A rare condition that’s often inherited, Leigh's disease is typically detected soon after birth. Named after neuropsychiatrist Archibald Denis Leigh, the progressive disease affects the central nervous system. There's usually some type of triggering event, such as an infection, that initiates onset of the disease. There is no effective treatment for Leigh's disease, although success was seen with an experimental procedure performed on a mother at risk for having a child with the condition who subsequently gave birth to a healthy baby.
Leigh's disease is caused by genetic abnormalities. Scientists have identified at least 26 specific defects common in individuals who have the condition. Such defects are usually inherited, with the most common source being an autosomal recessive trait (genetic contributions from the father and mother). It can also be X-linked recessive, in which case the condition would only affect male babies. Defects within genes affect certain DNA sequences, usually in the mitochondrial respiratory system, due to the lack of an essential enzyme. Leigh's may also occur randomly with no clear cause or reason.

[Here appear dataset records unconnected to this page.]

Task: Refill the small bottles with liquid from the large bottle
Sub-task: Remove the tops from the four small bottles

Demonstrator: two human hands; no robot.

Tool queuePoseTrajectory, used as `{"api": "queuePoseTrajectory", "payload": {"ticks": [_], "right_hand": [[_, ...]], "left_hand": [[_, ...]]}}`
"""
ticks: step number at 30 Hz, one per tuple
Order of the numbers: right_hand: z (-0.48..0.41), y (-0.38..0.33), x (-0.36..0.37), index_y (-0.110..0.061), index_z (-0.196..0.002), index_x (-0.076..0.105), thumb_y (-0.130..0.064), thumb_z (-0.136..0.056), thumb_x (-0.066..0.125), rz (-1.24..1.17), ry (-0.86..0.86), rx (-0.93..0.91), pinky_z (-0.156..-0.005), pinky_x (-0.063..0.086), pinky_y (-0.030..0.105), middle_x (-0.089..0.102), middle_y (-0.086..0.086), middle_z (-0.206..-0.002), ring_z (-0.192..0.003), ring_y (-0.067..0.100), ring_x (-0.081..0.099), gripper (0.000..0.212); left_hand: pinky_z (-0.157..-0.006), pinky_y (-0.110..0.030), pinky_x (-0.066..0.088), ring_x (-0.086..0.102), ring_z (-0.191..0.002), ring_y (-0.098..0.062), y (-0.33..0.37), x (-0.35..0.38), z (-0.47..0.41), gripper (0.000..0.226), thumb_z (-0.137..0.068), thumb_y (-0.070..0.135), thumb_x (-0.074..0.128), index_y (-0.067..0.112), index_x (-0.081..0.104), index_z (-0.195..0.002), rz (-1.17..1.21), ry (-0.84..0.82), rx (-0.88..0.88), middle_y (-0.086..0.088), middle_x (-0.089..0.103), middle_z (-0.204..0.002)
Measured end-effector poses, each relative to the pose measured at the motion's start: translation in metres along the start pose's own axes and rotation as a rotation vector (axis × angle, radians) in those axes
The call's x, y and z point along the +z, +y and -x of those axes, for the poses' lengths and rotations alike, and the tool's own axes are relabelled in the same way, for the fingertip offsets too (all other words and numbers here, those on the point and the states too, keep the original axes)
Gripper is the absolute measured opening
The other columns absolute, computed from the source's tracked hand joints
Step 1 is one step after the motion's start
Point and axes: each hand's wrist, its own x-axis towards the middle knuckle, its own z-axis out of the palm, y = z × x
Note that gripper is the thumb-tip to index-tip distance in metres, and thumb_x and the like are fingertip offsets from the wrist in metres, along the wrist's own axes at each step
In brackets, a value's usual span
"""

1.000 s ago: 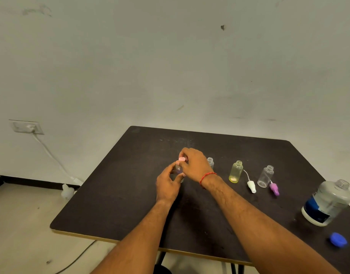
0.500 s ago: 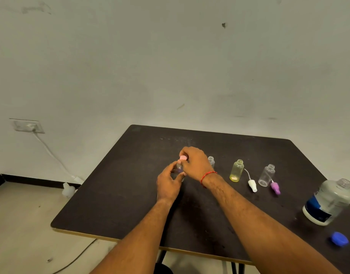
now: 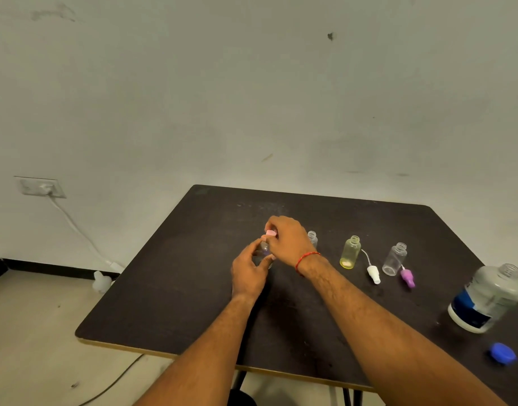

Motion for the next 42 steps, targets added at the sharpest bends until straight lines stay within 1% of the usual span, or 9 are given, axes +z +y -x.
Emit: {"api": "queuePoseTrajectory", "payload": {"ticks": [4,7,11,15,22,26,32,38,42], "right_hand": [[0.001,0.002,-0.001,-0.024,-0.107,0.063,-0.006,-0.078,0.069,-0.100,-0.087,-0.047,-0.093,0.050,0.032,0.063,-0.003,-0.110,-0.105,0.015,0.055,0.035],[0.002,0.001,0.000,-0.026,-0.120,0.057,-0.015,-0.077,0.072,-0.152,-0.063,-0.001,-0.095,0.051,0.032,0.060,-0.003,-0.118,-0.110,0.014,0.055,0.046],[0.000,-0.001,0.000,-0.023,-0.105,0.061,-0.037,-0.086,0.068,-0.057,-0.035,0.081,-0.080,0.052,0.029,0.063,-0.004,-0.100,-0.091,0.014,0.060,0.025],[-0.001,-0.002,-0.001,-0.022,-0.094,0.065,-0.028,-0.087,0.065,0.014,-0.053,0.065,-0.080,0.053,0.034,0.066,-0.001,-0.095,-0.089,0.017,0.060,0.009],[0.003,-0.008,-0.012,-0.022,-0.094,0.069,-0.010,-0.076,0.069,-0.020,-0.136,-0.031,-0.084,0.054,0.036,0.064,0.001,-0.103,-0.097,0.019,0.059,0.022],[0.003,-0.008,-0.010,-0.027,-0.116,0.063,-0.016,-0.077,0.069,-0.087,-0.128,0.018,-0.092,0.053,0.036,0.063,-0.001,-0.117,-0.105,0.018,0.058,0.040],[0.000,-0.004,-0.008,-0.023,-0.091,0.065,-0.030,-0.088,0.066,-0.027,-0.052,0.096,-0.077,0.055,0.031,0.067,-0.003,-0.089,-0.084,0.014,0.061,0.008],[0.007,0.001,-0.011,-0.023,-0.080,0.060,-0.018,-0.080,0.072,-0.299,0.176,0.146,-0.057,0.045,0.020,0.061,-0.009,-0.073,-0.066,0.006,0.057,0.013],[0.019,0.009,0.006,-0.029,-0.079,0.062,-0.018,-0.077,0.076,-0.499,0.338,0.254,-0.059,0.049,0.017,0.064,-0.010,-0.073,-0.064,0.004,0.058,0.017]], "left_hand": [[-0.079,-0.005,0.047,0.057,-0.096,0.019,0.001,0.000,0.001,0.039,-0.088,0.014,0.077,0.039,0.061,-0.114,-0.007,0.010,-0.004,0.024,0.065,-0.099],[-0.085,-0.010,0.051,0.061,-0.098,0.014,-0.001,0.000,-0.001,0.036,-0.089,0.015,0.077,0.033,0.066,-0.118,0.005,0.010,-0.004,0.020,0.069,-0.104],[-0.093,-0.016,0.051,0.064,-0.104,0.001,-0.003,0.000,-0.002,0.046,-0.088,0.017,0.078,0.024,0.065,-0.131,-0.015,0.006,-0.007,0.015,0.070,-0.115],[-0.085,-0.007,0.044,0.060,-0.099,0.011,0.001,-0.001,0.000,0.047,-0.087,0.016,0.078,0.036,0.061,-0.126,-0.012,-0.001,0.002,0.026,0.064,-0.106],[-0.083,-0.007,0.047,0.061,-0.100,0.010,0.000,-0.001,0.001,0.044,-0.087,0.017,0.078,0.028,0.065,-0.128,0.003,0.007,-0.001,0.020,0.067,-0.106],[-0.091,-0.016,0.051,0.062,-0.101,0.007,0.000,-0.001,0.001,0.043,-0.088,0.015,0.077,0.028,0.065,-0.127,0.022,0.010,-0.011,0.020,0.068,-0.106],[-0.100,-0.025,0.051,0.063,-0.110,-0.001,-0.003,0.000,-0.001,0.052,-0.085,0.025,0.081,0.027,0.063,-0.133,-0.006,0.009,-0.005,0.014,0.070,-0.120],[-0.096,-0.022,0.051,0.062,-0.103,0.007,-0.003,0.000,-0.002,0.040,-0.087,0.024,0.079,0.032,0.066,-0.124,0.014,0.042,-0.011,0.024,0.067,-0.106],[-0.099,-0.022,0.050,0.063,-0.109,0.001,-0.003,0.000,-0.001,0.044,-0.091,0.019,0.075,0.028,0.063,-0.133,0.019,0.062,-0.009,0.020,0.067,-0.114]]}}
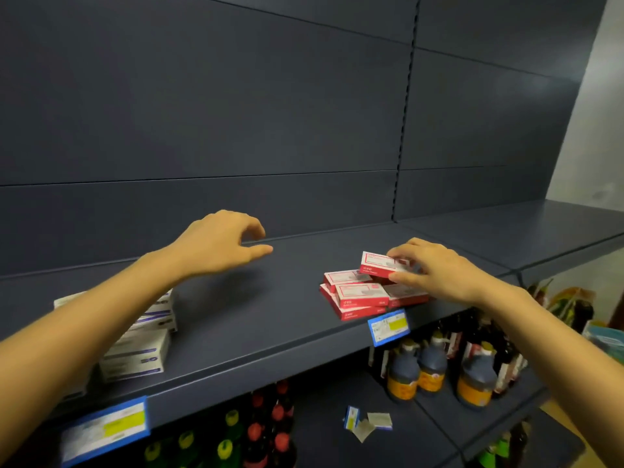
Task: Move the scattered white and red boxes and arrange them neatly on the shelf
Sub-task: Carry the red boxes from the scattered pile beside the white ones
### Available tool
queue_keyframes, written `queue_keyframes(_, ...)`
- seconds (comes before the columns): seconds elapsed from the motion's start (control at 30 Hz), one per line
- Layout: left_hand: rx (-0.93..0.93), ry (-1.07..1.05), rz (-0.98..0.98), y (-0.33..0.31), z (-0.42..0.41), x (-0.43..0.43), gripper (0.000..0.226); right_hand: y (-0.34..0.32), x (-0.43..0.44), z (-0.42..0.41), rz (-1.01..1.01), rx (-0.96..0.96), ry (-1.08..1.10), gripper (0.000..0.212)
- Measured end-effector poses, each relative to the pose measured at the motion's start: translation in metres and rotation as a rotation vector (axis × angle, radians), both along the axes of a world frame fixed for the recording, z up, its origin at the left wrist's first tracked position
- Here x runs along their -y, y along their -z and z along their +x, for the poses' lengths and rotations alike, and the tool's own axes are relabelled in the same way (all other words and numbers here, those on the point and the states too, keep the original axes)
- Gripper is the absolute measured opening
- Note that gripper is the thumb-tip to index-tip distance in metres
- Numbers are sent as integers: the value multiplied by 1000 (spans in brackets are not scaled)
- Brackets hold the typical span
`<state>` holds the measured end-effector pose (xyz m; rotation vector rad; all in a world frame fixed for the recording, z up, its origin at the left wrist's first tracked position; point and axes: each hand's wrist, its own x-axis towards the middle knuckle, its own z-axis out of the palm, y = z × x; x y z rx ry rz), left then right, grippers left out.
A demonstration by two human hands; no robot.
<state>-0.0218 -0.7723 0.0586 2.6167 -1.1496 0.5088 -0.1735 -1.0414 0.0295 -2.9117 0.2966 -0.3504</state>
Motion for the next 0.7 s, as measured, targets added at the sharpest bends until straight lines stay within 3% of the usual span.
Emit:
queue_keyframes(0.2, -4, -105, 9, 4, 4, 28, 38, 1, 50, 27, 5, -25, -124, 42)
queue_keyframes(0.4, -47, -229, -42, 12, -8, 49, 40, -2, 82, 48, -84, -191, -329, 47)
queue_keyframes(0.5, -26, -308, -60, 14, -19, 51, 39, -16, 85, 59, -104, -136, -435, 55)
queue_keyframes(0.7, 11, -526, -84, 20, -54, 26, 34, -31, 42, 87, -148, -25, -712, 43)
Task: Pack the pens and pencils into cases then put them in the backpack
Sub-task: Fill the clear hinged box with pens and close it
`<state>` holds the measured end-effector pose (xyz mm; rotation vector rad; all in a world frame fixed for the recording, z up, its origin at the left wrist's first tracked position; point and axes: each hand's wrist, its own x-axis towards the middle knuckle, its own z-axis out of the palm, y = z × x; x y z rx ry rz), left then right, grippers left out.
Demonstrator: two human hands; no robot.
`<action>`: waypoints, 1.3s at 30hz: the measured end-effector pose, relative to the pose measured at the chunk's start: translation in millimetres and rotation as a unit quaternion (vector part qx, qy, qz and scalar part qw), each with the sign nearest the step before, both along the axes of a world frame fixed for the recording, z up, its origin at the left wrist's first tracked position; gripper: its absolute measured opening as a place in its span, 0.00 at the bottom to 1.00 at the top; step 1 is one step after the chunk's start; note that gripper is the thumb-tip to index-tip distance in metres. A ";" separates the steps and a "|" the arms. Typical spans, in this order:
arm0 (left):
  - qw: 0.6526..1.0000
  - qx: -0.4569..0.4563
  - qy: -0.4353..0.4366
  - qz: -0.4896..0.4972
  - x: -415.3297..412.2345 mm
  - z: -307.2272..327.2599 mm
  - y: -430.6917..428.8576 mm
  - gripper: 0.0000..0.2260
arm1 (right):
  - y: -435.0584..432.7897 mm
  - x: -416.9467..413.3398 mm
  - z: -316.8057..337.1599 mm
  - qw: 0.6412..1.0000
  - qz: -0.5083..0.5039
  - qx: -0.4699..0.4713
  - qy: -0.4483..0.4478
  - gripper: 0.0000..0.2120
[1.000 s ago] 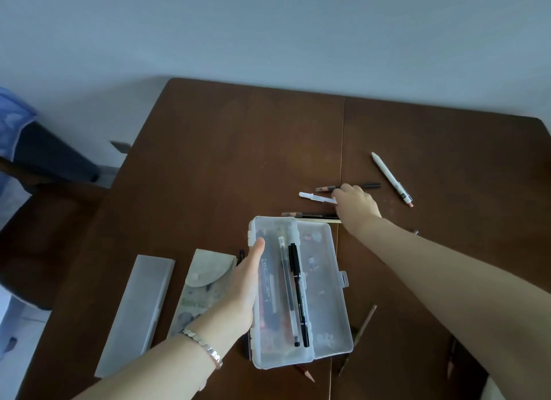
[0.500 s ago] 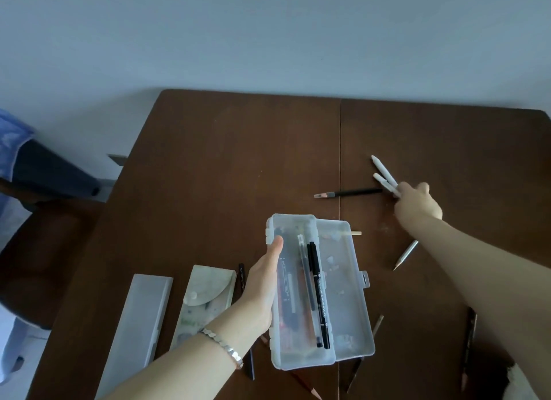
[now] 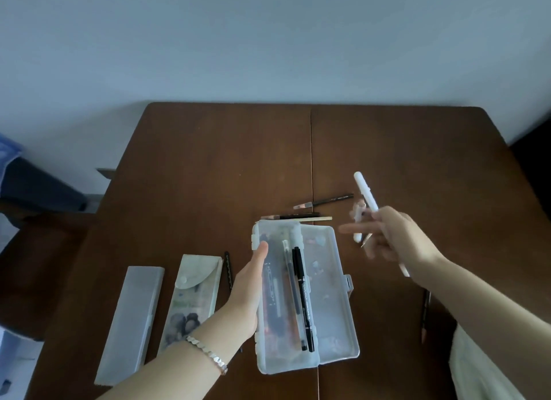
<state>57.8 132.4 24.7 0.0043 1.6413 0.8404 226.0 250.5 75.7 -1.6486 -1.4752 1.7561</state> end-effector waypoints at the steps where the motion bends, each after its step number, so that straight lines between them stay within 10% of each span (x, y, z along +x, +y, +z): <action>1: 1.000 -0.002 -0.003 -0.004 4.7 2.1 -8.0 0.32 | -15.7 4.7 11.9 0.999 0.019 -0.027 0.026 0.14; 14: 0.992 0.050 -0.115 -0.002 52.8 2.3 -91.3 0.17 | -151.4 -1.6 -14.9 0.988 0.111 -0.073 -0.075 0.20; 18: 0.990 0.054 -0.129 0.036 50.6 -6.2 -100.5 0.29 | -177.2 -2.1 -24.1 0.979 0.136 0.024 -0.148 0.09; 25: 0.976 0.080 -0.190 0.076 42.3 -4.0 -98.6 0.27 | -191.2 -4.7 -20.8 0.971 0.138 0.138 -0.140 0.24; 30: 0.984 0.104 -0.124 0.069 49.8 -8.0 -98.5 0.33 | -199.3 -10.8 -14.6 0.868 0.244 0.373 -0.219 0.16; 34: 0.963 0.069 -0.233 0.114 46.6 -11.3 -96.6 0.34 | -201.8 -6.1 -28.5 0.854 0.303 0.341 -0.252 0.13; 39: 0.985 0.071 -0.154 0.014 45.1 -19.6 -92.9 0.29 | -199.0 1.9 -39.0 0.838 0.325 0.384 -0.210 0.15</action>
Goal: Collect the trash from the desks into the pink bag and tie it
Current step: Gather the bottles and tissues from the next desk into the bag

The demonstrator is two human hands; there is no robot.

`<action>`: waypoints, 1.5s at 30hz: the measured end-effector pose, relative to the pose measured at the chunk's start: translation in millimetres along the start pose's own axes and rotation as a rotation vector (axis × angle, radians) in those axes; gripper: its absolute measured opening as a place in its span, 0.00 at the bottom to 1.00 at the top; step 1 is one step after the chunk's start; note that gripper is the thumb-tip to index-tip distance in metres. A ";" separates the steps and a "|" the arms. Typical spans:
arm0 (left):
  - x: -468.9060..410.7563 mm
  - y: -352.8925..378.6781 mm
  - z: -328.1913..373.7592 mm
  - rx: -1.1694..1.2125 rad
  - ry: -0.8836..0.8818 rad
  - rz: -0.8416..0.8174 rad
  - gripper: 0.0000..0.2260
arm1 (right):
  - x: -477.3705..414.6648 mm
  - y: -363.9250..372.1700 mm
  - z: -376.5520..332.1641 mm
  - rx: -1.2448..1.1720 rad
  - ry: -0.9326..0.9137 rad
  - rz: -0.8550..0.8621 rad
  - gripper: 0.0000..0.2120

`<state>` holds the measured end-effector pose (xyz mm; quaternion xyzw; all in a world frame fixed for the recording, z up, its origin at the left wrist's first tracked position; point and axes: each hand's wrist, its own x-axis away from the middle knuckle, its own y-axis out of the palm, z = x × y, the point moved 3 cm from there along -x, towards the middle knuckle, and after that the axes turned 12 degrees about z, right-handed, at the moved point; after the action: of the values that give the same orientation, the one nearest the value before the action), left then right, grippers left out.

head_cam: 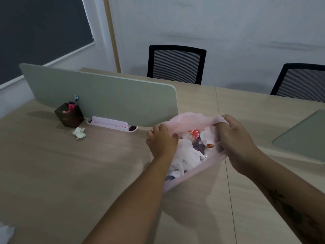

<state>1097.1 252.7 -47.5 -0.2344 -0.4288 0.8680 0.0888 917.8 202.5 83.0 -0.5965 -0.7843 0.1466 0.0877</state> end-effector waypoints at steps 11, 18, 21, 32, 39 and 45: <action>-59.5 -86.5 -28.3 0.322 0.152 0.121 0.04 | -32.0 -28.9 5.0 0.084 -0.111 0.252 0.10; -22.7 -107.4 -64.1 -0.024 0.052 0.009 0.05 | -34.5 -34.7 -1.0 0.159 -0.247 0.153 0.08; -28.1 -148.2 -55.4 0.119 -0.041 0.259 0.09 | -32.9 -42.2 -11.4 0.153 -0.325 0.180 0.08; 112.4 -119.1 -102.6 0.006 -0.284 -0.182 0.16 | 7.5 -23.5 -11.7 0.028 -0.166 -0.229 0.14; 144.9 -165.6 -188.2 -0.192 -0.301 -0.126 0.17 | 49.8 20.3 -10.6 -0.006 -0.099 -0.328 0.13; 135.3 -191.1 -285.9 -0.378 -0.480 -0.186 0.26 | 68.5 60.8 -28.9 -0.021 -0.124 -0.324 0.12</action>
<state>1107.9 619.5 -91.5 0.0048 -0.6109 0.7915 0.0190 963.4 286.9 87.3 -0.4529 -0.8756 0.1587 0.0553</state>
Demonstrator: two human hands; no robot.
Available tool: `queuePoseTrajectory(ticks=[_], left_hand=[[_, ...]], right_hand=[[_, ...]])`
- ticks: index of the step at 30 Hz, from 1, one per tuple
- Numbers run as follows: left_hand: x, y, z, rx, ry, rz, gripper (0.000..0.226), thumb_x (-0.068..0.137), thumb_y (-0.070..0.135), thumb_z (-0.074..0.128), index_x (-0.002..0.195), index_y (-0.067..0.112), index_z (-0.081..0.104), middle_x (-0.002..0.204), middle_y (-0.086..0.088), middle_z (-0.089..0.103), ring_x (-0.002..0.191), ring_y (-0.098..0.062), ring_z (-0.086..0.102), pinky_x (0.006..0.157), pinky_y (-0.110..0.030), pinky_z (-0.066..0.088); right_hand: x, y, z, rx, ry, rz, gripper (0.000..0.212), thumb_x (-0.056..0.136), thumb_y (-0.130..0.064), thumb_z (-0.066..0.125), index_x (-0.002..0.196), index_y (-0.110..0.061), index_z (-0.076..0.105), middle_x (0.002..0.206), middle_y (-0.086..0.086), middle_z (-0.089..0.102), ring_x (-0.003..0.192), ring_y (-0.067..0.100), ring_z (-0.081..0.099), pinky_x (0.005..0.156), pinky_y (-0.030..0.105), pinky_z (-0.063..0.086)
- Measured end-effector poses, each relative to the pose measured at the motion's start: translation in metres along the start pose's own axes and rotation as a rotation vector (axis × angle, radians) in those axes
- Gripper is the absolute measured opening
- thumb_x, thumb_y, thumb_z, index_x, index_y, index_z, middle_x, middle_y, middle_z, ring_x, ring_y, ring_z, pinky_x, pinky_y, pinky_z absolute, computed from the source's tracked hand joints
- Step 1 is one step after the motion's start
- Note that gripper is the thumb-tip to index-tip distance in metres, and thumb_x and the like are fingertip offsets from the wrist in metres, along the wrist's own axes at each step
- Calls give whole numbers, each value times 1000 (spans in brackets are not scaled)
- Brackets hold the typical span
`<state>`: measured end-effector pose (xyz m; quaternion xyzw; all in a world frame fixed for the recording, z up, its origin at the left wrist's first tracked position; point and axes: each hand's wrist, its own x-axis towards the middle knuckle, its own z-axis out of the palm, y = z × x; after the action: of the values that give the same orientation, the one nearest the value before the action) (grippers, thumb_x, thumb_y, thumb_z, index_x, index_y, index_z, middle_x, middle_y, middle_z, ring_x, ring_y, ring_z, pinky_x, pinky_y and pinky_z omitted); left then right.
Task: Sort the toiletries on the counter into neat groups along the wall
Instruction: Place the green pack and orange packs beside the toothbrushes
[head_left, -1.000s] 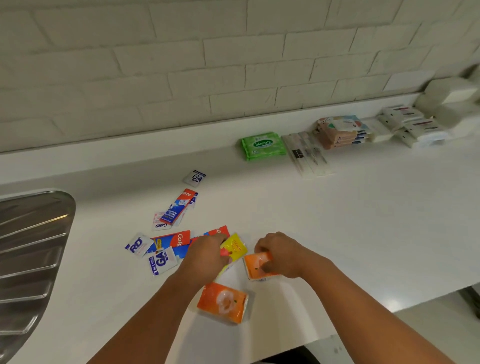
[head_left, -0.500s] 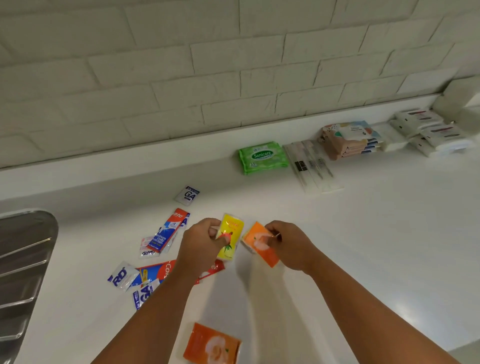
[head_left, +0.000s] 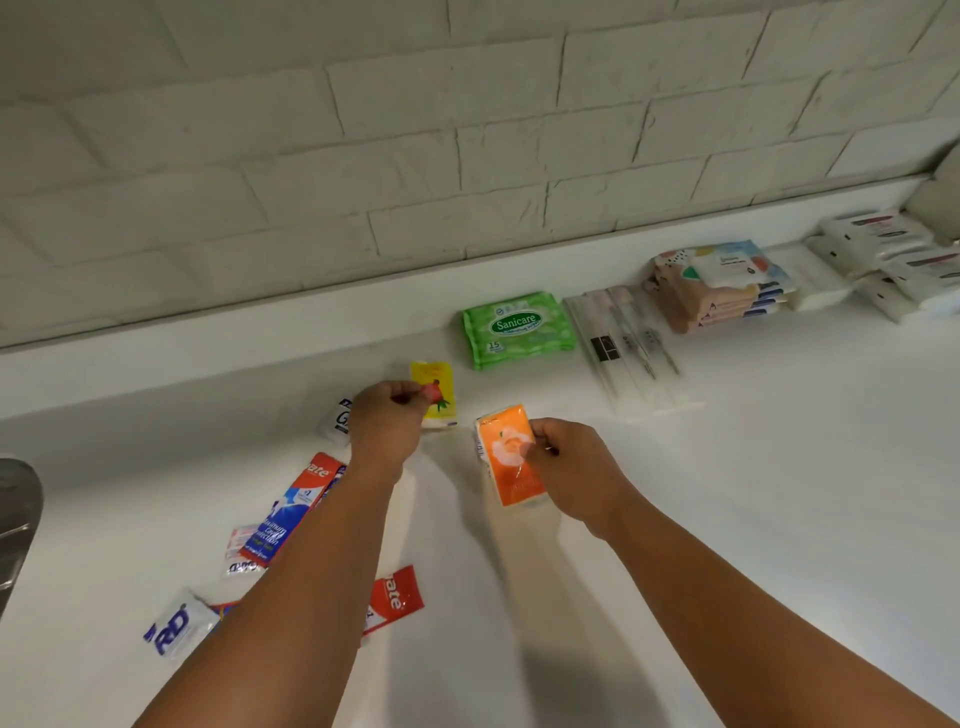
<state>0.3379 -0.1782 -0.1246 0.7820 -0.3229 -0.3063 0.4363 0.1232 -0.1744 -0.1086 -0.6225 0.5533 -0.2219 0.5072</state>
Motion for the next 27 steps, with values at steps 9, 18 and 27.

There's some discrepancy with how often Leigh's disease occurs, although it is rare when compared to other common birth defects such as Down syndrome and spina bifida. According to one estimate, Leigh's or a milder form of the condition with similar symptoms occurs with one of every 40,000 births. Researchers believe Leigh's may be under-diagnosed or sometimes misdiagnosed as another birth defect. According to the National Institutes of Health, the Mitochondrial DNA-associated form of the disease is even rarer, occurring in one out of every 140,000 births.
The only form of prevention for Leigh's disease is careful monitoring during pregnancy and testing to determine if any of the identified genetic defects are present. While there has been one documented case of successful intervention to prevent the disease from developing after birth, such procedures are still considered experimental. It's not yet understood why the genetic mutations that cause Leigh's disease occur. Genetic compatibility testing is another possible means of prevention in that genetic traits of both parents can be analyzed to identify possible defects associated with Leigh's disease.
If two carriers of the recessive trait for Leigh's have children, the risk of having a child with the condition increases to about 25 percent. Therefore, the only identified risk factors associated with Leigh's are having two parents who are contributing genetic traits linked to the disease or having a family history of the condition.
Leigh's disease sometimes develops a bit later in life or even during adult years. Unfortunately, prognosis for the condition isn't good. With severe forms of the genetic abnormality, death may occur within the first few years of life. Some patients have survived with the condition into their teen years, but this is a rare occurrence. Survival after diagnosis is usually longer if the condition develops in adolescent or adult years. There's promising research into the use of a chemical compound called chlorination acid and supplements that may help manage symptoms.